Nothing is concerned with the generic type of map. It’s just that whenever m gets applied, it has the UDF-Type of map, which is implicitly generic as an emergent property of map’s definition.

High-Order Functions as Concrete Data

We can also pass generic functions – both native and user-defined – as parameters to constructors, and then use those functions according to their indicated manner:

# I should be able to supply the identity arrow where I need an arrow from strings to strings.

import:

foreign "sophie.adapters.yarn" where
	native_id@"identity" : [a] (a)->a;
end;


type:
    identity_arrow[a] is (a)->a;
    string_arrow is identity_arrow[string];
    number_arrow is identity_arrow[number];
    two_arrows is (foo:string_arrow, bar:number_arrow);

define:
    two = two_arrows(native_id, native_id);
    more = two_arrows(id, id);

begin:
    two.foo("fred");   # Prints "fred"
    two.bar(5);        # Prints "5"
    more.foo("wilma"); # Prints "wilma"
    more.bar(7);       # Prints "7"

Now, when it comes time to put a user-defined function into a record-like datum, Sophie’s type-checker splits the field-type’s arrow into argument and result types.

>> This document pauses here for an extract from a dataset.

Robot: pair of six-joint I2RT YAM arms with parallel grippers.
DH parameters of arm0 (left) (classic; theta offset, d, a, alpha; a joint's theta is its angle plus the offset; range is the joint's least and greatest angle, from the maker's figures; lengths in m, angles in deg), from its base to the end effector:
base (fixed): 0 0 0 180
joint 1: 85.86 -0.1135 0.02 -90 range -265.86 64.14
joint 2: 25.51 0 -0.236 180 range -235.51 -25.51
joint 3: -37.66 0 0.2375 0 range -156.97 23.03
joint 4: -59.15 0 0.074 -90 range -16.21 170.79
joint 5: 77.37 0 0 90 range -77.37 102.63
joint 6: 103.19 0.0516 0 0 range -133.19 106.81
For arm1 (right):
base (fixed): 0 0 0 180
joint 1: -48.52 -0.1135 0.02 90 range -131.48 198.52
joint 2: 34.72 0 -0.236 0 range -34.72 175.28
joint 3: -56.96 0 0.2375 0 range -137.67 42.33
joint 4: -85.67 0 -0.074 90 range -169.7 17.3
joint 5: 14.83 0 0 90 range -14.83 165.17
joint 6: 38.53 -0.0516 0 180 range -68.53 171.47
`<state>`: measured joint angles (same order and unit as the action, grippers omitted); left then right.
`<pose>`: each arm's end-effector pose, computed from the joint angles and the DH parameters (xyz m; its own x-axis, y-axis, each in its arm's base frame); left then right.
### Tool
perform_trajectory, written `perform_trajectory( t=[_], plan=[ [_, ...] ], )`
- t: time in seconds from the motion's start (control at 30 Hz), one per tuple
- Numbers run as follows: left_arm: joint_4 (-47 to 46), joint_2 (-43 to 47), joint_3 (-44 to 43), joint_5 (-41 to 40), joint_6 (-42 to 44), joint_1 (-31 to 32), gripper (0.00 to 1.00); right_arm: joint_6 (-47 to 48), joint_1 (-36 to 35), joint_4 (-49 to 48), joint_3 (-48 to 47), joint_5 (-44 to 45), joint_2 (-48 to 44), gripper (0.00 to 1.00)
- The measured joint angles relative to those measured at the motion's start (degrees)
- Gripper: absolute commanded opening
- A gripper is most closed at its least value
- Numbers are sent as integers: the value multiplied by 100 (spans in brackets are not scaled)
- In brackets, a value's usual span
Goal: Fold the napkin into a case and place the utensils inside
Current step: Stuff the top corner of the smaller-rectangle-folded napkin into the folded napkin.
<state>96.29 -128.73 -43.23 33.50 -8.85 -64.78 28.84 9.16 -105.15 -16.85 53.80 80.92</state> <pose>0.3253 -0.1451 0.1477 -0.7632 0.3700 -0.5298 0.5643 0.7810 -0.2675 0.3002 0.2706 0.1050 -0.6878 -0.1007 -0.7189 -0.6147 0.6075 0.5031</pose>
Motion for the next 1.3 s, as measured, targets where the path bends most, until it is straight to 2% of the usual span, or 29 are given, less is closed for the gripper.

She feeds the argument into the UDF-type, runs the normal deductions, and then binds the result back to the expected result-type. If this works, then great! The function will serve in that role. Otherwise, it’s a type-error.

There is one gotcha: You cannot necessarily play this trick with generic record types. You will generally create and refer to a concrete alias to the generic type if you want to store functions as fields. By design, the expression type-deduction routines do not expect type-variables in actual-parameters. You might get away with it on occasion, but only if the function does not use the type-variable in any meaningful way.